*PROBLEM DESCRIPTION*
The first line of the data below and every line after it, through the one with "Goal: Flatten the", must be transcribed without change.

___ MATERIAL SUPPLIED ___

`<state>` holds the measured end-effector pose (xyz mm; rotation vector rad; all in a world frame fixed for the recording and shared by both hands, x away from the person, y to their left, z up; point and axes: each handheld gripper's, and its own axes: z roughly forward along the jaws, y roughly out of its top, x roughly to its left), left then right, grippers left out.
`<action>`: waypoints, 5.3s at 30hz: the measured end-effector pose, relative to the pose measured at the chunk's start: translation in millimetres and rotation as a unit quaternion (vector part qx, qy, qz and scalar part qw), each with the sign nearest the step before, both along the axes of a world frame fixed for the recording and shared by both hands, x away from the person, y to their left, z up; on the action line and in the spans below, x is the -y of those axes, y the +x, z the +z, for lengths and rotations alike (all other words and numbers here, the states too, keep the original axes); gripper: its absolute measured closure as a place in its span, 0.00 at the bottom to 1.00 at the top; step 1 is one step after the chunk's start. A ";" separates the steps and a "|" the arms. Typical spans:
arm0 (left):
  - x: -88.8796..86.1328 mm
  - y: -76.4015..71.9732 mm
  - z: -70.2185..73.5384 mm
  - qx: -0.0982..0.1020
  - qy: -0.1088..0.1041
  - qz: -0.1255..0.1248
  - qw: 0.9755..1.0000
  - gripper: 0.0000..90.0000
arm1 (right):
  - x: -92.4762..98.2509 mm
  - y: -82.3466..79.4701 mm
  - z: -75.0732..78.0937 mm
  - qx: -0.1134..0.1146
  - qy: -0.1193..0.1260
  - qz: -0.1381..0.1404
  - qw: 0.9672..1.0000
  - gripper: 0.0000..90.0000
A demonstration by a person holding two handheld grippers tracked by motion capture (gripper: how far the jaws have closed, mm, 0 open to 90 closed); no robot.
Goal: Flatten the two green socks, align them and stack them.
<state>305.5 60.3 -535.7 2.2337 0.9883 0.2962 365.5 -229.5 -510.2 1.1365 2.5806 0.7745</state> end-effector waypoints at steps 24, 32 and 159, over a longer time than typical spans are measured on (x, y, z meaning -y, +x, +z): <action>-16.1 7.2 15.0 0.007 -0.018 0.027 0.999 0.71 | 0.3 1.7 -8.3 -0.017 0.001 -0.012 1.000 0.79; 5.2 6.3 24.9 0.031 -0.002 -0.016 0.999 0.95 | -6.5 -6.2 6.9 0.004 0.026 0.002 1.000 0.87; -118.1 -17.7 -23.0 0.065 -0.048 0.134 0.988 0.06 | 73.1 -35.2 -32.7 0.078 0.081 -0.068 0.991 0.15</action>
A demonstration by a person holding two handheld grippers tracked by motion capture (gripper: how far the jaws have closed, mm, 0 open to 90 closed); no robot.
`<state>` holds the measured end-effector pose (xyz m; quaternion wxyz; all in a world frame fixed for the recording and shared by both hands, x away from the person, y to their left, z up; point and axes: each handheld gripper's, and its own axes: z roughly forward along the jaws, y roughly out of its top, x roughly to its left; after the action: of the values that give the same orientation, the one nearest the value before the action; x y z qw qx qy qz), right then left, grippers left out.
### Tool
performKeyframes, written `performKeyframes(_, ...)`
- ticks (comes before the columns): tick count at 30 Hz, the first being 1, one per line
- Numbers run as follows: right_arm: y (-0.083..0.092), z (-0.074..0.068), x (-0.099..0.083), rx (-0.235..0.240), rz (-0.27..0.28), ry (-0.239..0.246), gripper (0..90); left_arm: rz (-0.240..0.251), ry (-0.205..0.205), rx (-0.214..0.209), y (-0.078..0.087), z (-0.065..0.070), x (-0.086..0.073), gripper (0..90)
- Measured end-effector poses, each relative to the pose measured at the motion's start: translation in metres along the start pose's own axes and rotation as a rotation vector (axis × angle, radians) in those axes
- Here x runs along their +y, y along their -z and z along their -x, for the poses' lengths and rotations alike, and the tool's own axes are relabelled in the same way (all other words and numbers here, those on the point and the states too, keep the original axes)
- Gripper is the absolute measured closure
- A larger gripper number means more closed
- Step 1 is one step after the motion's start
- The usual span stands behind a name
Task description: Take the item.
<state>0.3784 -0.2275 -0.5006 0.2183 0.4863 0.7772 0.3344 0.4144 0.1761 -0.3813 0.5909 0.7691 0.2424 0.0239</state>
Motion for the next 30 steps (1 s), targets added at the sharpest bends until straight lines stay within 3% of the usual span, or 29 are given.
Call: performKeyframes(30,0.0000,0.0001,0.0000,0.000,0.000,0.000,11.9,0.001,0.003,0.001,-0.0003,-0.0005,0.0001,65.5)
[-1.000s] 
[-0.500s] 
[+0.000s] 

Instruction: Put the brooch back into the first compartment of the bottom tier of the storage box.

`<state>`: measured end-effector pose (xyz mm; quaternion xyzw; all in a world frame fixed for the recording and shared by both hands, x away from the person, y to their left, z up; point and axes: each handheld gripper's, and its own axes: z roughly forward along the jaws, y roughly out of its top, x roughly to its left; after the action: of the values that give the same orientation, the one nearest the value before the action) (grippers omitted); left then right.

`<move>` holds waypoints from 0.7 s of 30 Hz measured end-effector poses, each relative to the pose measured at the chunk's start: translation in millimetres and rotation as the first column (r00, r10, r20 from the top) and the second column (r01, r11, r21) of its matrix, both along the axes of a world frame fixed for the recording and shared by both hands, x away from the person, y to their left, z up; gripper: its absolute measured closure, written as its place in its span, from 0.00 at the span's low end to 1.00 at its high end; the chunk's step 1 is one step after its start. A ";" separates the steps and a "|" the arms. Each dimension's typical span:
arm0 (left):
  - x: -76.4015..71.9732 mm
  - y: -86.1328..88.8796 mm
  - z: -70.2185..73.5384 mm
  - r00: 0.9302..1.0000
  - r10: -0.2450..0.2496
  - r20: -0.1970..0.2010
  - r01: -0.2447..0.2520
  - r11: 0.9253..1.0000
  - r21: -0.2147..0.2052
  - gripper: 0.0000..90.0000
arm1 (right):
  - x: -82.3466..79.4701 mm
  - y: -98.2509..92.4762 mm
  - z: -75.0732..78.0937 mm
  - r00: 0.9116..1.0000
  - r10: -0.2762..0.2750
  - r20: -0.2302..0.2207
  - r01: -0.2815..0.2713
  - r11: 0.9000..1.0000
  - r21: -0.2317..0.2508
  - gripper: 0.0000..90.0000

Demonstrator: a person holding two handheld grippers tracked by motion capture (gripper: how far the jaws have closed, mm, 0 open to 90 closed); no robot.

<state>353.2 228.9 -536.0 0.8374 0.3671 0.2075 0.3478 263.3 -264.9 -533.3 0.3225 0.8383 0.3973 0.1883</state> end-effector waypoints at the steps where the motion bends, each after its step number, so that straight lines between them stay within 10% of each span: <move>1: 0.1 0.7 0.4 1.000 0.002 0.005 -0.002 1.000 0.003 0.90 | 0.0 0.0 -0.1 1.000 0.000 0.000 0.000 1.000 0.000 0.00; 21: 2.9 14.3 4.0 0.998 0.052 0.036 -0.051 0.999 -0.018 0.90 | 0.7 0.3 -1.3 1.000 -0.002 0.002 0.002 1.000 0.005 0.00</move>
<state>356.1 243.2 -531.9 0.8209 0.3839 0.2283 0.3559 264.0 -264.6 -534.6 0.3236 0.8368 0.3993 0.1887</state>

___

*TASK RESULT*
`<state>` holds the measured end-effector pose (xyz mm; rotation vector rad; all in a world frame fixed for the recording and shared by both hands, x away from the person, y to their left, z up; point and axes: each handheld gripper's, and its own axes: z roughly forward along the jaws, y roughly out of its top, x roughly to its left), left then right, grippers left out.
`<action>`: waypoints, 5.3s at 30hz: the measured end-effector pose, relative to the pose measured at the chunk's start: translation in millimetres and rotation as a unit quaternion (vector part qx, qy, qz and scalar part qw), each with the sign nearest the step before, both along the axes of a world frame fixed for the recording and shared by both hands, x away from the person, y to their left, z up; on the action line and in the spans below, x is the -y of those axes, y the +x, z the +z, for lengths and rotations alike (all other words and numbers here, the states too, keep the original axes); gripper: its absolute measured closure as a place in its span, 0.00 at the bottom to 1.00 at the top; step 1 is one step after the chunk's start. A ";" separates the steps and a "|" the arms. Typical spans:
arm0 (left):
  - x: -88.8796..86.1328 mm
  - y: -76.4015..71.9732 mm
  - z: -70.2185..73.5384 mm
  - qx: -0.0982..0.1020
  - qy: -0.1088..0.1041
  - qz: -0.1255..0.1248
  - qw: 0.9755..1.0000
  - gripper: 0.0000..90.0000
arm1 (right):
  - x: -92.4762..98.2509 mm
  - y: -82.3466..79.4701 mm
  - z: -75.0732..78.0937 mm
  - qx: -0.1134..0.1146
  - qy: -0.1193..0.1260
  - qz: -0.1381..0.1404
  - qw: 0.9672..1.0000
  - gripper: 0.0000..90.0000
A demonstration by a person holding two handheld grippers tracked by motion capture (gripper: how far the jaws have closed, mm, 0 open to 90 closed); no robot.
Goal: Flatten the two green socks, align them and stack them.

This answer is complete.